「血だまりの中で」
「ねえ、あねさま。やっぱりマットをしいておくべきだったわ。あの一角、もうあしのふみばがないのだけど」
「っせーんだよ。近寄らなきゃいいだけの話だろお前が」
「でも何だかにおうのですよね。におい、におい」
「わざわざ血のニオイとかニオいにいくなよ気色ワリー。つかなんでもいいから早くそっちのパイよこせって。もうガマン出来ねぇ、腹減った」
「はいな」
「バッカ、パイを投げんな! 落ちたらどうすんだよ血だまりに!」
「ちょっとトゥトゥ、あんたもう自分の分食べてたでしょ? それ私のなんだけど」
「見てみろバカミエルテメーのせいで姉貴戻ってきちまったじゃねーか!」
「食いいじはったあねさまがわるいのでしょうに。さいきんころしてないからおかねないのに」
「チッ、なぁカシュネ、いいだろ一切れくらい。ちゃんとあいつら一人残らず運んでおいてやったんだからさあ」
「しょうがないなー。ちゃんと見張りしといてよ、これから報告してくるから」
「やったねっ。おうおう、こっちは任しとけ」
「まったく――じゃ、ミエルも。いい子で留守番しててね」
「はいな」
茶髪の雑な三つ編みの少女、カシュネはトゥトゥ、ミエルの二人を残し、コンテナで埋め尽くされた倉庫を出ていく。
あとに残されたトゥトゥは白い生地ののった一切れのパイにかぶりつきながら、ミエルが近付いていく血の海に沈む者達をしかめ面で眺める。

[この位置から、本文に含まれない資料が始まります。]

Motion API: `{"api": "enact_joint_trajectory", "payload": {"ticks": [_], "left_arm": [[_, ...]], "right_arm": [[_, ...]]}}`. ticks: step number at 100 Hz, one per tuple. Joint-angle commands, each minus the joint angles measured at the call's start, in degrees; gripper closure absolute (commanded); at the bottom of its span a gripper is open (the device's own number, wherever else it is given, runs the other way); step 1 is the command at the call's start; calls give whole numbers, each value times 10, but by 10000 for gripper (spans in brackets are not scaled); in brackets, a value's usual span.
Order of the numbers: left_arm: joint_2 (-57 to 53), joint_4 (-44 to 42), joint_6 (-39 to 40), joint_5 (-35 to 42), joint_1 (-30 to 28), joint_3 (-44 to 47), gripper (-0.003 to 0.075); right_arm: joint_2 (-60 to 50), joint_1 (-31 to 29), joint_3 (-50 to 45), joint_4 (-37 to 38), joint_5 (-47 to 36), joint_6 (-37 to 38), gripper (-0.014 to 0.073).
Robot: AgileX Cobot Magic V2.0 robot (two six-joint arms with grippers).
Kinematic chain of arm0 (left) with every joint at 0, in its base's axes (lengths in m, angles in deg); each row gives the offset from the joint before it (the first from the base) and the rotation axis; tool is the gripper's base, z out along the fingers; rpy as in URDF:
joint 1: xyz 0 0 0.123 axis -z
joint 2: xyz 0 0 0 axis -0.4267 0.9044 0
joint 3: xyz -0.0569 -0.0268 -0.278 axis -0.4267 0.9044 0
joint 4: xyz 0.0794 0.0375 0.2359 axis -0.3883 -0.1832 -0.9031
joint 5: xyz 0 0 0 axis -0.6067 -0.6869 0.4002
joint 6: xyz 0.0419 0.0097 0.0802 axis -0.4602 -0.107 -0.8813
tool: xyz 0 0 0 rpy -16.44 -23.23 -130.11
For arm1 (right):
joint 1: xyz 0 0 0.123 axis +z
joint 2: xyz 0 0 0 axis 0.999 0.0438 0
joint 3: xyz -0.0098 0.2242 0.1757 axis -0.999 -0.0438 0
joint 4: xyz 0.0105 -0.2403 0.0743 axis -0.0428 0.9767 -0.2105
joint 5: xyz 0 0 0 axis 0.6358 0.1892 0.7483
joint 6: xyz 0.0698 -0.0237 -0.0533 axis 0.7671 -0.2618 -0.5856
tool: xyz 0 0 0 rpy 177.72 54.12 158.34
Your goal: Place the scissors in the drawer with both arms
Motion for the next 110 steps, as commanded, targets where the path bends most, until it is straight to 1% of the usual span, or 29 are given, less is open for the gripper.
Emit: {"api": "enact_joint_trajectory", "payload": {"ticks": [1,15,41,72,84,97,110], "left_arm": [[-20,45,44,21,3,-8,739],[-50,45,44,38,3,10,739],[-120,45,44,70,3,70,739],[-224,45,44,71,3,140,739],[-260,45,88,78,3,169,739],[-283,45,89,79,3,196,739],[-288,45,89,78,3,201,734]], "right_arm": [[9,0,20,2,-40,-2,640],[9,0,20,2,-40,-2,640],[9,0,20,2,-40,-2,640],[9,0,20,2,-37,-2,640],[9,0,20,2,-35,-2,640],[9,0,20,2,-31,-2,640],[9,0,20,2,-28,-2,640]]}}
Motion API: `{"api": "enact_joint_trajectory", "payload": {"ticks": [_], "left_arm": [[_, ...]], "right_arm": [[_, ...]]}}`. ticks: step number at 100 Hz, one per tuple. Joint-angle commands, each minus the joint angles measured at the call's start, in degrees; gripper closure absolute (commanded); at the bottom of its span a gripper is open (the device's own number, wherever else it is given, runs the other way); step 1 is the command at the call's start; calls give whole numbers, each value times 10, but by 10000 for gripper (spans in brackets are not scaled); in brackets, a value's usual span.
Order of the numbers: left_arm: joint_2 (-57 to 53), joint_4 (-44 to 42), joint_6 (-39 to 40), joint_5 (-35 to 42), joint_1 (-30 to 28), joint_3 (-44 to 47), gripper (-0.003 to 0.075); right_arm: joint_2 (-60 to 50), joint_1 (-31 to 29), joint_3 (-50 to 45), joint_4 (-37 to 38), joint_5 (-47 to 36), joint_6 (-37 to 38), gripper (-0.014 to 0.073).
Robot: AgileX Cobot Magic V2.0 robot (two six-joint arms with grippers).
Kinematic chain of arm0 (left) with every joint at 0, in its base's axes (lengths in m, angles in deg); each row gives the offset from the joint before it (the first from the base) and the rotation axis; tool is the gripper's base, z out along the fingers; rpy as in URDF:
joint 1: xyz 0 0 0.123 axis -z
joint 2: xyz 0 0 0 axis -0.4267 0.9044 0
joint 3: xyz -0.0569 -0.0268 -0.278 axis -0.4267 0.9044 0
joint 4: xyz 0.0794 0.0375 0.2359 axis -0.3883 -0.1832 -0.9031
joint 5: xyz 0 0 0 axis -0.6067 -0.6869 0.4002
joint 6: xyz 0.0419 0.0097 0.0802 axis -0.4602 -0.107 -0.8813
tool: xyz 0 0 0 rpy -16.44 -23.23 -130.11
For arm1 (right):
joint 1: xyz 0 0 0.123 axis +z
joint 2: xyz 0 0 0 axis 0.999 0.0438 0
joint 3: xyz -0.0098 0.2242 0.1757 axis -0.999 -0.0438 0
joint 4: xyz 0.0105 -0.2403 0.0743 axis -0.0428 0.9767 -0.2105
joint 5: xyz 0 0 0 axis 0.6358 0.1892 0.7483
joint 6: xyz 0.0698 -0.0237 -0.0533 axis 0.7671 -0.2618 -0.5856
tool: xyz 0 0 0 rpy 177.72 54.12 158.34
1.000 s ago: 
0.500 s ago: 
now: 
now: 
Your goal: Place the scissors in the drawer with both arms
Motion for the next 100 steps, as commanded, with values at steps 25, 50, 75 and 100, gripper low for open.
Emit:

ヴィエルナ・キースが意識を取り戻したのは、その目が自分に合った時だった。
「……!」
「チッ、目覚めやがった……あーあめんどクセェホント。新鮮な魔術師の臓器は高く売れるってのによ。義理立てにしたってやりすぎだと思わねぇか、ミエル。いいじゃねえか一人くらい殺したってよ」
「そんなだからあねさまは目をつけられているのですね」
「一切目立たずに生きてくなんてできねーだろうがよ。餓死しかけてたあの頃に戻りてーのかよ――おいミエル、だから近付くなってそいつらに、他の奴らも目ェ覚ましてるかもしんねーんだぞ!」
「そのためにぜんいんのアキレスけん、切ったのでしょう?――あ、ほんとう。おきてる」
「!」
じわりとした痛みと、頬に触れる血を感じる。
身動ぎすればどうやら両腕は後ろ手に拘束され――――鈍く感じられる痛みは両足首辺りからするもの。
アキレス腱を切られ、縛って転がされている。
皆生きている。
そう確信できたのは――班の全員が、そうして眼前に転がされているからだ。
(……まだ血が止まっていない)
方々で呻き声が聞こえる。
治療も止血も施されず、腱を切られて皆放置されている。
覚醒していく意識の中、ヴィエルナはやっと事の次第を思い出した。
ロハザー・ハイエイトを不意打ちで人質に取られたヴィエルナらは彼女ら三人の言いなりになるしかなく、言われるがままに全員が拘束され、全滅を喫したのだ。
いや、正確には――
〝……やむを得ない。アルクス構え、眼前の学生を無視してあの三人を駆逐する〟
〝!!〟
〝!? ちょっと待ちやがれアルクス共――〟
〝ガキに手ェ出そうとしてんじゃねェよッッッッッッ!!!!!!!!〟
〝ッッ!!?〟
〝ロ――ロハザー、〟
〝ごぼ……まだ子どもだろうがよこいつらはっっ。真っ先に助けるべき対象だろ……!〟
〝っ……聞き入れられない。四つの命と班員全員の命、秤にかけるまでも――〟
〝秤の前に誇りにかけろっつってんだよッッッ!!!!!!!!〟
――「ガキを殺すようなアルクスだと思わせないでくれ」。
そんなロハザーの意志を、アルクスも最後には汲み――――結果この惨状。
ヴィエルナらの進退はとうに窮まっていた。